The news is now filled with the failure of these companies.
These days, investors are left to fight for their rights as leaseholders against banks, with vulture funds and external administrators further complicating matters.
Many business observers would have watched the process earlier this year as various parties pitched their offers to investors in Great Southern’s plantations.
There will no doubt be more like this as more recent collapses are unwound or unravelled.
In the end someone will gain control of the assets of this extravagant effort to direct Australia’s wood production, but I doubt the original investors will end up with much.
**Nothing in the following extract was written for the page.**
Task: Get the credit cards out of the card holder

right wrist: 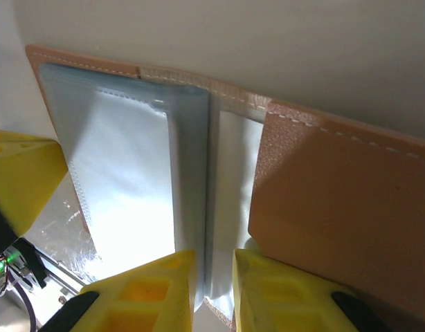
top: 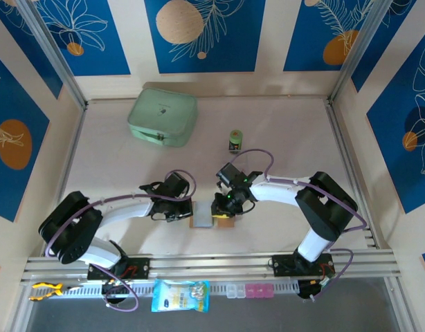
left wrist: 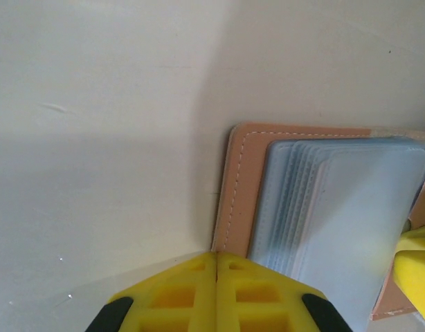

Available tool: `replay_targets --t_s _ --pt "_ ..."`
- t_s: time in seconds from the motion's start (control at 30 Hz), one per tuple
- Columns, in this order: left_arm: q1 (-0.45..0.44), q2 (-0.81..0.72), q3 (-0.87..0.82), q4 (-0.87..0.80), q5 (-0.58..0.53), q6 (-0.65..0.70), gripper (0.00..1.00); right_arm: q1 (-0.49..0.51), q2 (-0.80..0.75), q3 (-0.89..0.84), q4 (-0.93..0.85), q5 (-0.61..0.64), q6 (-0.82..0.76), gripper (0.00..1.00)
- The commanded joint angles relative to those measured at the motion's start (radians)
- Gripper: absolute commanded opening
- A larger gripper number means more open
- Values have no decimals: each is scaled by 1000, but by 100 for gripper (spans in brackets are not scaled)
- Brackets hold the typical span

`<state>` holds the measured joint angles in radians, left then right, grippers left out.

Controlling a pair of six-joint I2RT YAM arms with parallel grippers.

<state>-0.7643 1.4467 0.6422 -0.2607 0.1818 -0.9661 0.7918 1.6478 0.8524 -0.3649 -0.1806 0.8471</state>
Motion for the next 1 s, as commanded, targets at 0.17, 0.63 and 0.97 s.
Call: replay_targets --t_s 0.17,0.63,0.97 --pt "-1 -19 -20 -44 -19 7 0 1 0 -30 15 -16 12 22" --pt "-2 -73 57 -108 -24 15 0 -20 -5 -91 116 -71 21 21" --pt "-3 -39 30 -18 33 -14 0 -22 -80 -86 73 -43 24 20"
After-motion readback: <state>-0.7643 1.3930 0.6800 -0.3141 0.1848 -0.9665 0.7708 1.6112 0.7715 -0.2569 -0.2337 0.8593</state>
Many of them have given up, if they were ever chasing more than the tax deduction in the first place.
Then again, what do they say? “If a forest policy fails and no one is around to hear it, does it make a sound?”
Climate accountability
Prime Minister Julia Gillard may thank the Greens for her election win, but climate change will be a real issue that will trouble her leadership.
I hope she considers the point raised by an astute letter writer whose view was published in The Australian newspaper at the weekend.
“It would be informative if Bob Brown could specify what effect an Australian carbon tax of say, $10, $100 or even $1,000 per tonne will have on Australia’s climate, in tangible terms like reduction in temperature in tenths of a degree Celsius or drop in sea levels in millimetres,” the letter writer asks.
This is the clearest way of highlighting the danger of accepting visions which are offered on a whim and a prayer. Everyone talks about accountability but it is hard to see sometimes.